Holding on isn't always in our best interest. Approaching a situation, person or object with an attitude of scarcity or fear can keep us stuck in a self-sabotaging cycle from which may already know we need to seek liberation. We can feel this play out in our bodies when we clench down muscles and hold onto tightness; if we can find release from clenching tight muscles, we just might discover that through letting go we are actually making space for abundance, not falling into scarcity or harm.
Nature and the universal Divine is full, whole, complete and abundant--we are inherently apart of the fullness in all that is. Even when we are seemingly taking away from our perception of "fullness" though giving away the extraneous, we can start to pierce the veil of illusion by observing the deep down "why" of our thoughts and actions.
By practicing non-attachment we are truly still full, and continually make more space for the natural flow of abundance to move through our entire being. The Poornamadah Shanti Mantra sheds light on the inherent wholeness of Nature & the Universe:
ॐ पूर्णमदः पूर्णमिदम् पूर्णात् पूर्णमुदच्यते | पूर्णस्य पूर्णमादाय पूर्णमेवावशिष्यते ||
Om Poornam Adah, Poornam Idam, Poornaat, Poornam Udachyate
Poornaysa Poornam Adaya, Poornam Eva Vashishyate
Poornam means whole, complete or full. This mantra translates to:
All This is full, All That is full, From fullness, Fullness comes
When fullness is taken from fullness, Fullness still remains
Breath awareness meditation is a simple and wonderful tool to experience our inherent nature of fullness. Find an easy seated posture on the floor or in a chair, or even lie down with your knees bent and feet flat on the floor. From there, just start to observe the natural rhythm of your breath; no need to change it in any way--just notice.
As you observe your natural breath, start to notice how the space in front of you turns into your inhale and how your exhale turns into the space in front of you. Observe how Nature freely give away a part of its essence to become your breath, and how you freely give away your breath back to Nature. Observe your exhalation's journey into emptiness, and notice the space at the very bottom of the exhale, just before it turns into the inhale. Notice that even though you have completely let go of your exhalation into emptiness, that empty space is, in fact, completely full of potential, possibility and abundance for Nature to give you the essence of your inhale.

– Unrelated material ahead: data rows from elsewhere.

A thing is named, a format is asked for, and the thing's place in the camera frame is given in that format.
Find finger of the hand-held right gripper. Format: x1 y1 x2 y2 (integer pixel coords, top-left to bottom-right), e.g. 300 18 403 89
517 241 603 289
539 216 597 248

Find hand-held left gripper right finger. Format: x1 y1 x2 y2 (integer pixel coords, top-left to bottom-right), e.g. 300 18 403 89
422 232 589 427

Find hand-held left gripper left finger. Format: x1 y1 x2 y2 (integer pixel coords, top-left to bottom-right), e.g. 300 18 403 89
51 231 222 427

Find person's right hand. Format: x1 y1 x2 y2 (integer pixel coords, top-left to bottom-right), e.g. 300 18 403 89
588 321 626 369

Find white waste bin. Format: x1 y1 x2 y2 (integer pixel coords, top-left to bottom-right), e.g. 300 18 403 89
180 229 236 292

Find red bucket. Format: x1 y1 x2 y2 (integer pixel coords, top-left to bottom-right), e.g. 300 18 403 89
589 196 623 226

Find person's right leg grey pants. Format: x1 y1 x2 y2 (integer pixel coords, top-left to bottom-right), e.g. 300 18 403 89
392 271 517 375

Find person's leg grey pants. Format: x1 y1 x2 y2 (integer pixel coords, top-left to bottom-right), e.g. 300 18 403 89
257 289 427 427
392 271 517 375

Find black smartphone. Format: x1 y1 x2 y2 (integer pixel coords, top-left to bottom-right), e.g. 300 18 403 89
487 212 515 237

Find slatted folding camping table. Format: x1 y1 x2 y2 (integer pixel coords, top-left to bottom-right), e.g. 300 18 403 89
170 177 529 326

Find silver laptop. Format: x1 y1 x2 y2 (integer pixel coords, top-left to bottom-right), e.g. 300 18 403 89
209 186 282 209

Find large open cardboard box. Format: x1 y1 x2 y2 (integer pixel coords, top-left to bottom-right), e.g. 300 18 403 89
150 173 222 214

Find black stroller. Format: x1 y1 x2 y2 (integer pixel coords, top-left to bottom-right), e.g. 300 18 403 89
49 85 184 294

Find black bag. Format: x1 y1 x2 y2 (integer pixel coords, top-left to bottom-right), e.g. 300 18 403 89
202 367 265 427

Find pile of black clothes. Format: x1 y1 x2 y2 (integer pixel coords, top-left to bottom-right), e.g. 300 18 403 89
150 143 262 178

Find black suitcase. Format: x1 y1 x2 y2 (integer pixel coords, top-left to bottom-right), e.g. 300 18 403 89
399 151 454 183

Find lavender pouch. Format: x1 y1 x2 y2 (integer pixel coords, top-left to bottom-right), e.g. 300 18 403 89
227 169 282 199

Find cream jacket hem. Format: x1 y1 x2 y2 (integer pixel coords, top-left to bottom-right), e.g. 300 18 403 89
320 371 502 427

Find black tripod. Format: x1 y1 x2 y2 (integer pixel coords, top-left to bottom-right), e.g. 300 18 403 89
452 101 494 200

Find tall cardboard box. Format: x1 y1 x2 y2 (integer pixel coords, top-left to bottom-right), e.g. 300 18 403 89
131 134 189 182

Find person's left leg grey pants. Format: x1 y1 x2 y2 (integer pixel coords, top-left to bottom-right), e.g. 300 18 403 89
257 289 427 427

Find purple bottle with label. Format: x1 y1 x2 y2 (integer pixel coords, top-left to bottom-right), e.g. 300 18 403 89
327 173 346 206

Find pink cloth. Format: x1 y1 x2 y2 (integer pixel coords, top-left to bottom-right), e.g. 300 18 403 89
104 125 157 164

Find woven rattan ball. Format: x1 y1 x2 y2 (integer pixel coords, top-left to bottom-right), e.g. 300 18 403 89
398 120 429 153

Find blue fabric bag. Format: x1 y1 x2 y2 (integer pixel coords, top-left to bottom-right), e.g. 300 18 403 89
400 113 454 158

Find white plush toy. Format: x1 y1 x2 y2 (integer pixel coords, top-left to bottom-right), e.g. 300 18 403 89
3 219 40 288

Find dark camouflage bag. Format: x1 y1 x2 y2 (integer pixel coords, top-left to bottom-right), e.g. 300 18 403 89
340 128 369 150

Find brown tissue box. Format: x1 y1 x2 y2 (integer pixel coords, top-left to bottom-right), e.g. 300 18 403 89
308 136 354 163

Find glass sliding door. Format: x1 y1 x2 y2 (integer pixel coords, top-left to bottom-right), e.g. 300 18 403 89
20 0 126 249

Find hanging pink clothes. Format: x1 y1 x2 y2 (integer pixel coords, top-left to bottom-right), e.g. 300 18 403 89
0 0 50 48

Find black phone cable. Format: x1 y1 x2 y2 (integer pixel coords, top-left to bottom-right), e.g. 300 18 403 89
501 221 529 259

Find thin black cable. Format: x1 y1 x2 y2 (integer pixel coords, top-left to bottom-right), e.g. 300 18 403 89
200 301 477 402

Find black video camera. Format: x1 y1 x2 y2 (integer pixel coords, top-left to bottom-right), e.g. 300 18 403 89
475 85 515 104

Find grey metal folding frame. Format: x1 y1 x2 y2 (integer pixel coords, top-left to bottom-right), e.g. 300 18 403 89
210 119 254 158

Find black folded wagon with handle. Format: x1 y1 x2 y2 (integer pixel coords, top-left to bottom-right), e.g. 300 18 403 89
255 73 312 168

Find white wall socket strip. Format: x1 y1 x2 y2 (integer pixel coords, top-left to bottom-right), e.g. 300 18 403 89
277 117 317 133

In ayurveda, the exhalation is connected to a specific type of pranic energy called apana vayu. Existing primarily in the hips space, apana vayu is linked to our physiological actions of release--you guessed it; farting, pooping & peeing (also menstruation, child birth & ejaculation). Even just consider what happens when you need to use the toilet--nobody takes a big inhale as they're about to go potty! All giggles aside, getting comfortable with the biology of "letting go" can help us get comfortable with the higher and more subtle expressions of release through practicing Aparigraha.
You can experience some of the quality of apana vayu by observing the physical sensations of your exhale; start to notice how your body feels as your let go of your breath. Notice the subtle grounding sensation in the hips as you breath out. Feel the gentle downward and outward energetic quality as your exhale. Observe the relaxation of the pelvic floor. From this physical awareness of apana vayu, start to turn your attention to a mental awareness, and notice what happens to thoughts and emotions as you exhale.

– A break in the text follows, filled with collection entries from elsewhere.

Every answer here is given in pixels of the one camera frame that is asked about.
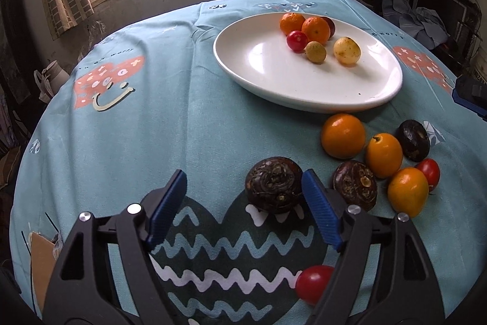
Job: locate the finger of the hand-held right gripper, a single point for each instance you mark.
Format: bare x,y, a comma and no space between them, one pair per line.
466,96

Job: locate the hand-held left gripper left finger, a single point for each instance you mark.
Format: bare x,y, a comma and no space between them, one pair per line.
163,210

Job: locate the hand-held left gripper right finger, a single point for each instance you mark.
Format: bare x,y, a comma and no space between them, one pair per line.
319,210

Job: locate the large brown water chestnut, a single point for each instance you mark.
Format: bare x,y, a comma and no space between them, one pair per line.
274,185

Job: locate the black water chestnut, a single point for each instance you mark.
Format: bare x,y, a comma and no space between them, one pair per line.
414,140

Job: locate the red cherry tomato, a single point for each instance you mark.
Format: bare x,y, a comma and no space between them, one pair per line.
296,40
430,170
314,283

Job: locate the large round orange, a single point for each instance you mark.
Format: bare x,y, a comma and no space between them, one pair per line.
343,135

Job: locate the oval orange kumquat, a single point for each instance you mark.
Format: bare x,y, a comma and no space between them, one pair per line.
384,155
408,191

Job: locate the white oval plate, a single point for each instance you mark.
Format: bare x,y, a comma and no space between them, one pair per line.
266,62

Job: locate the pile of clothes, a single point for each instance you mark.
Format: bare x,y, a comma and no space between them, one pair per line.
418,22

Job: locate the printed teal tablecloth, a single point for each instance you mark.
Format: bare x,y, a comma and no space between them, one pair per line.
152,119

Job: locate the dark monitor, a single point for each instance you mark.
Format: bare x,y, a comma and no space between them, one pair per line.
445,3

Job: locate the yellow speckled fruit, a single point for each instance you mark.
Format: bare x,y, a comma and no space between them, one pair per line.
346,51

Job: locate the cardboard box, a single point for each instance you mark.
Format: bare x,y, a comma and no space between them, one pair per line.
42,268

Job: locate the dark red plum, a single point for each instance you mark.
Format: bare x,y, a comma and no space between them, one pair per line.
331,26

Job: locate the small yellow-green fruit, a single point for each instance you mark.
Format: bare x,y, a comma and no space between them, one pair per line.
315,51

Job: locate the mandarin orange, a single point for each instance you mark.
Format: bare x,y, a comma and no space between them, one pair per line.
292,23
315,29

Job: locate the white jug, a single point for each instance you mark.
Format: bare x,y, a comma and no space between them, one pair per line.
51,79

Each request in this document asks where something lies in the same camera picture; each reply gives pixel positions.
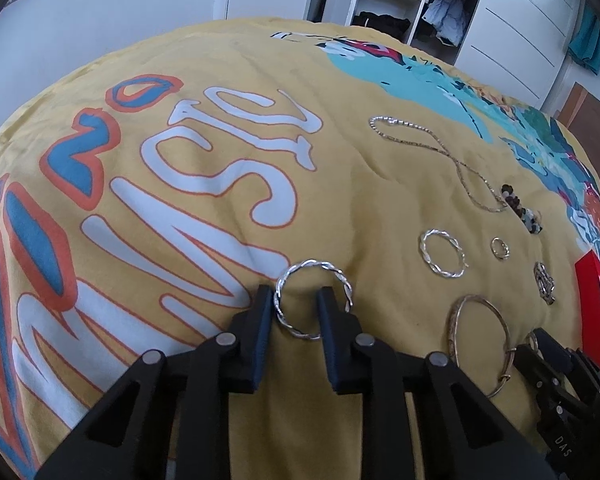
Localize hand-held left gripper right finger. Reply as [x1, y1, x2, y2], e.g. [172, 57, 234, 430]
[317, 286, 556, 480]

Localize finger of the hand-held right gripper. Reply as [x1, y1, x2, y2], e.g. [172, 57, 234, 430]
[512, 346, 571, 413]
[534, 329, 600, 391]

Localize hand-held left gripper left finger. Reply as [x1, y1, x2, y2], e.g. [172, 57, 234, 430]
[34, 284, 277, 480]

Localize red jewelry box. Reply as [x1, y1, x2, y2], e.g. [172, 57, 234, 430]
[576, 252, 600, 376]

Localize round silver pendant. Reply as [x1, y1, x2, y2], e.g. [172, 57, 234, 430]
[533, 261, 557, 306]

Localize twisted silver bangle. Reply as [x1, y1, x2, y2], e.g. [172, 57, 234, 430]
[273, 258, 355, 342]
[420, 228, 468, 277]

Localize large gold bangle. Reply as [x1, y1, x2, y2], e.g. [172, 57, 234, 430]
[446, 294, 512, 400]

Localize yellow printed blanket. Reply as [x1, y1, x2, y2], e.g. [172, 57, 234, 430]
[0, 17, 600, 480]

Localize wooden bed headboard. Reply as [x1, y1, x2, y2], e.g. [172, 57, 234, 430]
[559, 82, 600, 161]

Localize teal curtain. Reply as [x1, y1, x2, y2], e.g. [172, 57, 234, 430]
[567, 7, 600, 76]

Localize folded black clothes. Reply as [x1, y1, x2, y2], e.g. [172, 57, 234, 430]
[352, 11, 412, 39]

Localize white wardrobe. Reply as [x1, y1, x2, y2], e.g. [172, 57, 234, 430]
[305, 0, 581, 111]

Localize hanging jackets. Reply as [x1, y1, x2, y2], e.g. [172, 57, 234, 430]
[422, 0, 483, 47]

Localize dark beaded bracelet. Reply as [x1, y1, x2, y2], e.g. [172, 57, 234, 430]
[500, 185, 543, 235]

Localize thin chain necklace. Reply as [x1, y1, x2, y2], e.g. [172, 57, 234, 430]
[369, 115, 508, 213]

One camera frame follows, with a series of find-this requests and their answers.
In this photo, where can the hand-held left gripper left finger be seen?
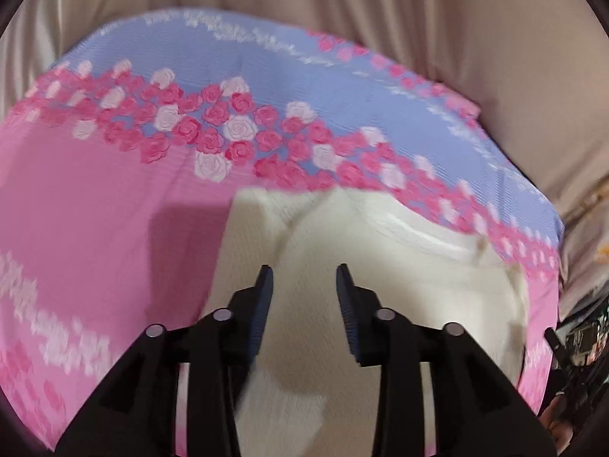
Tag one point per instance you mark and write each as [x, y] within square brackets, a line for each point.
[264, 302]

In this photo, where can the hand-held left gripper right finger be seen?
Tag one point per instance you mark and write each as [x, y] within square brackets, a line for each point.
[348, 312]

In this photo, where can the white knit garment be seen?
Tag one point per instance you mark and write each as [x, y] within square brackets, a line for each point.
[404, 266]

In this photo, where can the person's right hand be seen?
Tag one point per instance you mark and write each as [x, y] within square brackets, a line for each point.
[554, 416]

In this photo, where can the pink and blue floral blanket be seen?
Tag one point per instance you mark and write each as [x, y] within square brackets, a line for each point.
[95, 190]

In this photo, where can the beige curtain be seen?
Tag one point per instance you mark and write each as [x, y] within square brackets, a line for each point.
[428, 14]

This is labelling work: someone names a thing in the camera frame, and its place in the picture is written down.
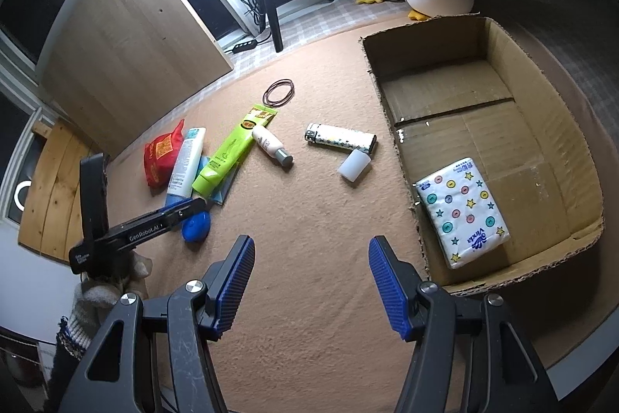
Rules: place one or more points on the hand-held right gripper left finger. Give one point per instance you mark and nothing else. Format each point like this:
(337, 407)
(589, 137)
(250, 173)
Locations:
(236, 282)

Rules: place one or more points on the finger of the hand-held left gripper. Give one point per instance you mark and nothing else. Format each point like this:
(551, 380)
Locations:
(186, 209)

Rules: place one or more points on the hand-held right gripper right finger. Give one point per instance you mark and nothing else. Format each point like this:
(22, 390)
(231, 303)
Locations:
(387, 285)

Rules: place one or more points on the blue round container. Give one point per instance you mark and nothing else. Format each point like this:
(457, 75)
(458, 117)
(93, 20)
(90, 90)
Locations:
(197, 226)

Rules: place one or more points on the white blue tube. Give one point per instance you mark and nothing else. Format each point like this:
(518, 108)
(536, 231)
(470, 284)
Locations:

Just like Nature, our minds and bodies shift and change just like the seasons. But, just like Nature, we are also inherently linked to a changeless abundant flow of Divine consciousness. Keep observing the physical and energetic expressions of apana vayu in your entire being and in Nature this autumn season. Let the natural flow of apana vayu guide you in learning to practice Aparigraha. Through letting go, there's less stuff holding you back from recognizing your flow of Divine consciousness--that which is full, whole, complete and abundant!